GPU Optimization of Lattice Boltzmann Method with Local Ensemble Transform Kalman Filter
Yuta Hasegawa,Toshiyuki Imamura,Takuya Ina,Naoyuki Onodera,Yuuichi Asahi,Yasuhiro Idomura
DOI: https://doi.org/10.1109/ScalAH56622.2022.00007
2023-08-07
Abstract:The ensemble data assimilation of computational fluid dynamics simulations based on the lattice Boltzmann method (LBM) and the local ensemble transform Kalman filter (LETKF) is implemented and optimized on a GPU supercomputer based on NVIDIA A100 GPUs. To connect the LBM and LETKF parts, data transpose communication is optimized by overlapping computation, file I/O, and communication based on data dependency in each LETKF kernel. In two dimensional forced isotropic turbulence simulations with the ensemble size of $M=64$ and the number of grid points of $N_x=128^2$, the optimized implementation achieved $\times3.80$ speedup from the naive implementation, in which the LETKF part is not parallelized.
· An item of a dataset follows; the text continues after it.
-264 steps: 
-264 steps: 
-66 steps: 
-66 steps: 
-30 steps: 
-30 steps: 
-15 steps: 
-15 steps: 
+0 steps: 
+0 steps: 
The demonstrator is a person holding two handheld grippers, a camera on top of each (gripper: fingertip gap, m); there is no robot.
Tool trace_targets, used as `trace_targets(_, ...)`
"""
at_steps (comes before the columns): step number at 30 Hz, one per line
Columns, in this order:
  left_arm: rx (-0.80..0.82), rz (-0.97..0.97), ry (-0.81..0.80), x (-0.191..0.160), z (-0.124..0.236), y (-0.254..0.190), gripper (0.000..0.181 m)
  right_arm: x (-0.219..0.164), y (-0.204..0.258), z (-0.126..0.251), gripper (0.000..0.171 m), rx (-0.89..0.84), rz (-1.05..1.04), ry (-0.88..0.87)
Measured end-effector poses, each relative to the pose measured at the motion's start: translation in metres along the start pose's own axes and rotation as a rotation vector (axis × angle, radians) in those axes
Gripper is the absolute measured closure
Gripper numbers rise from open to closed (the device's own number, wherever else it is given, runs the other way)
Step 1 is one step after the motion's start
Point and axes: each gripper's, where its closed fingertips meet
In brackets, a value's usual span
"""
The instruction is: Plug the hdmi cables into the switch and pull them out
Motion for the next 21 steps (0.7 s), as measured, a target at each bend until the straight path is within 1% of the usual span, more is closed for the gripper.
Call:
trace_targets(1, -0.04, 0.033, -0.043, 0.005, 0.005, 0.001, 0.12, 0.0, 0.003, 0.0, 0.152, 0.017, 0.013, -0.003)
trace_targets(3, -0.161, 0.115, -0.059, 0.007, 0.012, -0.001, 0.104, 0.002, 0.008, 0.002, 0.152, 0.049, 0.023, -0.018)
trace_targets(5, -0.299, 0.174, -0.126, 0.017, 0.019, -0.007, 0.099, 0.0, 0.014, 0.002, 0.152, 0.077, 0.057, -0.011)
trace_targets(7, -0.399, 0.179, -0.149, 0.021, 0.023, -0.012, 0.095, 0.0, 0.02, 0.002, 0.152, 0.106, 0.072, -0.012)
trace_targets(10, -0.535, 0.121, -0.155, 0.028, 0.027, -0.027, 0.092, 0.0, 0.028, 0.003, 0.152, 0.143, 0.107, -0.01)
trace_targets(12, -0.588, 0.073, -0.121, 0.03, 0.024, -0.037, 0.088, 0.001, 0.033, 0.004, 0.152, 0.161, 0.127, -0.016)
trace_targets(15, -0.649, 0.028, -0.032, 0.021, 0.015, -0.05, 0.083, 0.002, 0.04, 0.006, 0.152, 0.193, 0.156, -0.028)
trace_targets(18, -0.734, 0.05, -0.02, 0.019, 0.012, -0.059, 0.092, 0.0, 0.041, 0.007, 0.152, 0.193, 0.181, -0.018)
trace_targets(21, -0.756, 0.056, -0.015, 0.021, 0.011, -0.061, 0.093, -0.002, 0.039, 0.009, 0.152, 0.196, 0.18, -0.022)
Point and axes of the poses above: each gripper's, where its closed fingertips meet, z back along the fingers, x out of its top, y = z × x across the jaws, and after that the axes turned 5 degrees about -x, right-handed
The main computing kernel of the local problem is the eigenvalue decomposition (EVD) of $M\times M$ real symmetric dense matrices, which is computed by a newly developed batched EVD in $\verb|EigenG|$. The batched EVD in $\verb|EigenG|$ outperforms that in $\verb|cuSOLVER|$, and $\times65.3$ speedup was achieved.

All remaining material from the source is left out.